There are little bright yellow birds that perch in the avocado trees, saffron finches native to South America. There are house sparrows, house finches, and cardinals, yellow-billed and northern. There are coral-white cattle egrets stilt-legged and graceful among heavy, graceless cattle or following in the wake of mowers. And sweet little olive Japanese white-eyes, mejiro, who’ve been here since 1937, perhaps also released to comfort plantation workers. And there are loud chattering mynas that land on the roof every morning, relatives of starlings, the ratty birds of my childhood, gregarious, raucous, territorial, bossy. They wear threadbare, scruffy feather jackets, and their bills are yellow, like they’ve been eating too many mangoes. I resist loving them, though it wasn’t their choice to colonize this place. They were brought. They’re so many generations from their native home in Asia, they consider themselves home. I read that in Sanskrit, mynas are saarika, but also kalahapriya, meaning “one who is fond of arguments,” or chitranetra, meaning “picturesque eyes.” That was an optimist, who saw that little yellow triangle at the outer corner of a myna bird’s brown eyes as picturesque. That optimist was seeing a tiny flag of light, perhaps, in a greater darkness, and clung to that light, and survived because of it. The mynas remind me of the magpies back home, which are also reviled for killing other birds’ chicks. They land on my roof in Alaska with the same insistent stamping of feet, and they announce themselves with a similarly obnoxious barking. And steal my dog’s food, driving him to distraction.
Last night I walked down into the gulch with the dog to see the forecasted big swells – which were not there. They never manifested. It was only ordinary waves churning in, driven by the trade winds, and no Japanese glass floats, only ordinary flotsam on the beach, plastic trash I collected and stashed in a heap near the trail, to someday haul up and out of there. Ordinary wind. No whales, no dolphins. Last year, I stood on a headland in that gulch, my heart pounding, as twelve-foot swells broke at my feet, driving me back, causing me to throw my hands to my heart. I cried and laughed at a force bigger than any trouble I might name, including cancer. “The sea is another story,” says the poet Adrienne Rich. “The sea is not a question of power.” In that moment, the sea answered with its power a question I couldn’t stop asking, but couldn’t name. I needed those enormous waves to scare me out of myself, to scour me clean of the previous eight months. I needed a fear not phantom, not what-if-ish, but real and immediate.
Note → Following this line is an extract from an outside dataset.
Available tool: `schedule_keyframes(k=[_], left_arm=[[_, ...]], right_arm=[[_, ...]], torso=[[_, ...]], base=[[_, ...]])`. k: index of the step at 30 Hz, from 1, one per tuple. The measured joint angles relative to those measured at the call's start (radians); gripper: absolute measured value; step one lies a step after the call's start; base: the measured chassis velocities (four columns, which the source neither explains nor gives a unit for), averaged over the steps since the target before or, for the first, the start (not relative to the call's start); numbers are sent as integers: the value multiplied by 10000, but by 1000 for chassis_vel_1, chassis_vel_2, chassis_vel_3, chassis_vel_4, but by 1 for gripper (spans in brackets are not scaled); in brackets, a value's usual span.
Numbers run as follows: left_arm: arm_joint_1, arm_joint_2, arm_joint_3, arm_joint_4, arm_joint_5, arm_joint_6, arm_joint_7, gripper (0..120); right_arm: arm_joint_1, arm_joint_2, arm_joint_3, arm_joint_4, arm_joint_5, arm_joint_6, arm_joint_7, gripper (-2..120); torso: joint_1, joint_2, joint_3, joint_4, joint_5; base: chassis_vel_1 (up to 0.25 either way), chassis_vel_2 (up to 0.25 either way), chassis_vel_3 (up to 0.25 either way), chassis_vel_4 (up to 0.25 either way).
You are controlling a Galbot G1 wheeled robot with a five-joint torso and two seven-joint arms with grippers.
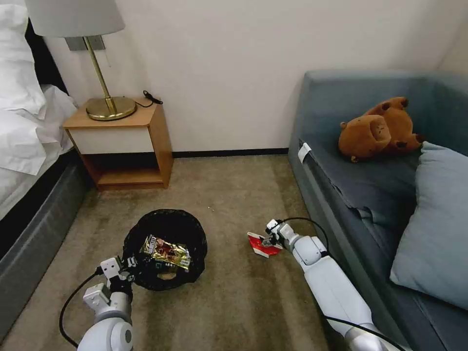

I went looking for that kind of power last night, something transformative, but found only the everyday powers that be, insistent and unceasing. Before climbing back up out of the gulch, the dog and I walked up the old streambed, into an ironwood grove. I scanned the eroded slopes for the glint of an antique bottle, some relic of the sugar cane days, but saw nothing out of the ordinary. The ironwoods were short, forming a canopy just over the top of my head, with branches slung low to the ground. It looked like a Japanese garden. Pigs had rooted in the duff. In the forest above, mynas bickered. I stopped and looked around for a place to sit, wondering if I could love that place, and the place wondered the same about me.